What's wanted is the full listing, reproduced exactly.

> **INFORMATION SUPPLIED**
= = = =

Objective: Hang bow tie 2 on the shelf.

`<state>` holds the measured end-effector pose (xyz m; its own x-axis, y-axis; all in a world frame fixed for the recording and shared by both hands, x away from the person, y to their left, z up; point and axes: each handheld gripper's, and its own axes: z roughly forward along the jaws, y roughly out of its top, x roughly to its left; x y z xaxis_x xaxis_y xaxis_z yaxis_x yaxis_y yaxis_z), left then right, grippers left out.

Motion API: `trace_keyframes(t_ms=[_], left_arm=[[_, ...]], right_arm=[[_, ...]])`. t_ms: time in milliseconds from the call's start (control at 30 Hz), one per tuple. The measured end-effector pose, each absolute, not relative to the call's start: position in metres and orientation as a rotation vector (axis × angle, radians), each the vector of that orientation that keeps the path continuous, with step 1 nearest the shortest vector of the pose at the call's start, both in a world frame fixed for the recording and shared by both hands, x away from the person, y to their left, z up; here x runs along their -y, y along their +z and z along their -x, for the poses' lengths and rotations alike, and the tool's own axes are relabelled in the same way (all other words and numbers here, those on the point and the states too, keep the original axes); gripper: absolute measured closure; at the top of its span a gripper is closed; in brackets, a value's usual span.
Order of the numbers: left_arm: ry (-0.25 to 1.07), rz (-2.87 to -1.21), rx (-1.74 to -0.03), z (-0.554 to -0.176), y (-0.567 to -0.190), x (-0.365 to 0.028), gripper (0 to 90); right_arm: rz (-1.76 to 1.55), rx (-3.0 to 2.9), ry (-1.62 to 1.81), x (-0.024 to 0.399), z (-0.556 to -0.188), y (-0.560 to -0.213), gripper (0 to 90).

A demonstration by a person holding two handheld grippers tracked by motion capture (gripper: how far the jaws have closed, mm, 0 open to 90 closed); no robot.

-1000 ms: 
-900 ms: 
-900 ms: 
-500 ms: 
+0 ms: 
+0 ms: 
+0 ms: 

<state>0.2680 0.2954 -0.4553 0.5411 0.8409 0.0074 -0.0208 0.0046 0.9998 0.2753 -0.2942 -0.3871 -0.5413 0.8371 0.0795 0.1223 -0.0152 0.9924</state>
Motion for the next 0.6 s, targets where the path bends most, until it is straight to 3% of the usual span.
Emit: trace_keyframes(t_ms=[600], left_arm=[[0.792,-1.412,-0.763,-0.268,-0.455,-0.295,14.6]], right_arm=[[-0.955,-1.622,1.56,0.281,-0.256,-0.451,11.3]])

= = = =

> **SOLUTION TO THIS EXERCISE**
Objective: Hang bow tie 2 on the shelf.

`<state>` holds the measured end-effector pose (xyz m; its own x-axis, y-axis; all in a world frame fixed for the recording and shared by both hands, x away from the person, y to their left, z up; point and axes: each handheld gripper's, and its own axes: z roughly forward along the jaws, y roughly out of its top, x roughly to its left; x y z xaxis_x xaxis_y xaxis_z yaxis_x yaxis_y yaxis_z), left then right, grippers left out.

Motion API: `trace_keyframes(t_ms=[_], left_arm=[[_, ...]], right_arm=[[_, ...]])`. t_ms: time in milliseconds from the call's start (control at 30 Hz), one per tuple. The measured end-effector pose, each absolute, not relative to the call's start: position in metres and orientation as a rotation vector (axis × angle, radians), each the vector of that orientation that keeps the path continuous, with step 1 nearest the shortest vector of the pose at the call's start, both in a world frame fixed for the recording and shared by both hands, x away from the person, y to their left, z up; here x runs along their -y, y along their +z and z along their -x, for the poses' lengths and rotations alike, and the tool's own axes are relabelled in the same way (all other words and numbers here, those on the point and the states too, keep the original axes); gripper: absolute measured closure; at the top of its span a gripper is closed; in brackets, a value's usual span.
Order of the numbers: left_arm: ry (-0.25 to 1.07), rz (-2.87 to -1.21), rx (-1.74 to -0.03), z (-0.554 to -0.176), y (-0.567 to -0.190), x (-0.365 to 0.028), gripper (0 to 90); right_arm: rz (-1.76 to 1.55), rx (-3.0 to 2.9), ry (-1.62 to 1.81), x (-0.024 to 0.399), z (-0.556 to -0.188), y (-0.560 to -0.213), gripper (0 to 90).

A demonstration by a person holding two handheld grippers tracked by motion capture (gripper: how far the jaws have closed, mm, 0 open to 90 closed); no robot.

-1000 ms: 
-900 ms: 
-900 ms: 
-500 ms: 
+0 ms: 
+0 ms: 
+0 ms: 

<state>0.2680 0.2954 -0.4553 0.5411 0.8409 0.0074 -0.0208 0.0046 0.9998 0.2753 -0.2942 -0.3871 -0.5413 0.8371 0.0795 0.1223 -0.0152 0.9924</state>
Motion for the next 0.6 s, targets where the path bends most, until it is straight to 3% of the usual span.
Emit: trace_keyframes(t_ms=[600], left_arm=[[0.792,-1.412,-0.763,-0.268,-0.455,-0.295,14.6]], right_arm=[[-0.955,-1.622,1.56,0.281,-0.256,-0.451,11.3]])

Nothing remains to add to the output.